■ **Work instructions**
Which lines in the listing below contain the word "direction"? Copy each one.

■ **Materials provided**

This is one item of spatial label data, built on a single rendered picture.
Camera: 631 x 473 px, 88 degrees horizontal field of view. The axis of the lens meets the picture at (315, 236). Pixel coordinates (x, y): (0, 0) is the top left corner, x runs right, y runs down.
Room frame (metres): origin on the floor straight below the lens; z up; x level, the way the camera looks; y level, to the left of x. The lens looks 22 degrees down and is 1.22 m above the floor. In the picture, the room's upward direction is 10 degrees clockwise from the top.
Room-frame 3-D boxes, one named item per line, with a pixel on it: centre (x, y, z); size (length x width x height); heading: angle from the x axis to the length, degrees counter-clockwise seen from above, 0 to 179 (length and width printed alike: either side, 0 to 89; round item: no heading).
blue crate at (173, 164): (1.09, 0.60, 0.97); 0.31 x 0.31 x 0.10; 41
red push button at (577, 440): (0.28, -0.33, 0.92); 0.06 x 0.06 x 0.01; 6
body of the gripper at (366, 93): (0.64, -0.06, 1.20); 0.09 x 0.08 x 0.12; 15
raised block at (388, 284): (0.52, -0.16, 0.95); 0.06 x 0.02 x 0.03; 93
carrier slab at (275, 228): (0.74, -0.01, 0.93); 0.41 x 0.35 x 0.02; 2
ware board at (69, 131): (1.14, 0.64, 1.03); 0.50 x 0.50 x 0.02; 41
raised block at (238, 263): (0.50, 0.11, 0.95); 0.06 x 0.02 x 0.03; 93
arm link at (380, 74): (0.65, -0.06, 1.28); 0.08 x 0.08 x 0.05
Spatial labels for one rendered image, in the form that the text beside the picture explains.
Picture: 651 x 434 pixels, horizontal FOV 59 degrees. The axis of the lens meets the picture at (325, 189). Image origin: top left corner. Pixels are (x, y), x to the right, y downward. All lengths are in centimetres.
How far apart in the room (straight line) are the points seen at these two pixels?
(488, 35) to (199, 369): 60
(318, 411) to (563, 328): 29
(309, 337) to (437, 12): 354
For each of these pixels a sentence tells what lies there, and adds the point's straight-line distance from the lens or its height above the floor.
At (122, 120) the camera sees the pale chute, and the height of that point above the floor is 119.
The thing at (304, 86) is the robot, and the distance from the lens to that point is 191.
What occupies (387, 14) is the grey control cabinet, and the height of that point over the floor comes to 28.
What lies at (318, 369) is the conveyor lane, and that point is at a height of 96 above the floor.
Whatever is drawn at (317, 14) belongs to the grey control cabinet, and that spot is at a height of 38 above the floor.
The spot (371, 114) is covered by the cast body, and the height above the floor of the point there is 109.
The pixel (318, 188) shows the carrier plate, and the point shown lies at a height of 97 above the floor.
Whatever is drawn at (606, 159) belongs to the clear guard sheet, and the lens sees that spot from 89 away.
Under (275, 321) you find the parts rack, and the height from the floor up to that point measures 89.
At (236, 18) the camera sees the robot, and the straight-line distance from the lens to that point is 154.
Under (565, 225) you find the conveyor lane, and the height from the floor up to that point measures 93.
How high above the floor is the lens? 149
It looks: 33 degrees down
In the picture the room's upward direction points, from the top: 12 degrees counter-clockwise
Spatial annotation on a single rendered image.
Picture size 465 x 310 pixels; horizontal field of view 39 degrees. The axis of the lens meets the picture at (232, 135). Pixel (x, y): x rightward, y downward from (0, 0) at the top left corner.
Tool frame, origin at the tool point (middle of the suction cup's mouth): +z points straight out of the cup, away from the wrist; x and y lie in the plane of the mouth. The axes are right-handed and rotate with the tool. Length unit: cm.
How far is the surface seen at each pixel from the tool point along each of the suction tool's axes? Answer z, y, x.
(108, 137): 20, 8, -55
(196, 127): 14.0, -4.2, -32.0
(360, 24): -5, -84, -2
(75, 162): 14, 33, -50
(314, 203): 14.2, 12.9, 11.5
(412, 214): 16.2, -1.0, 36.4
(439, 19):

■ **Solution for this exercise**
Room frame (metres): origin on the floor straight below the lens; z up; x level, the way the camera looks; y level, to the left of x. The lens looks 22 degrees down and is 1.22 m above the floor. In the picture, the room's upward direction is 10 degrees clockwise from the top.
In the picture the room's upward direction points, from the top: 12 degrees counter-clockwise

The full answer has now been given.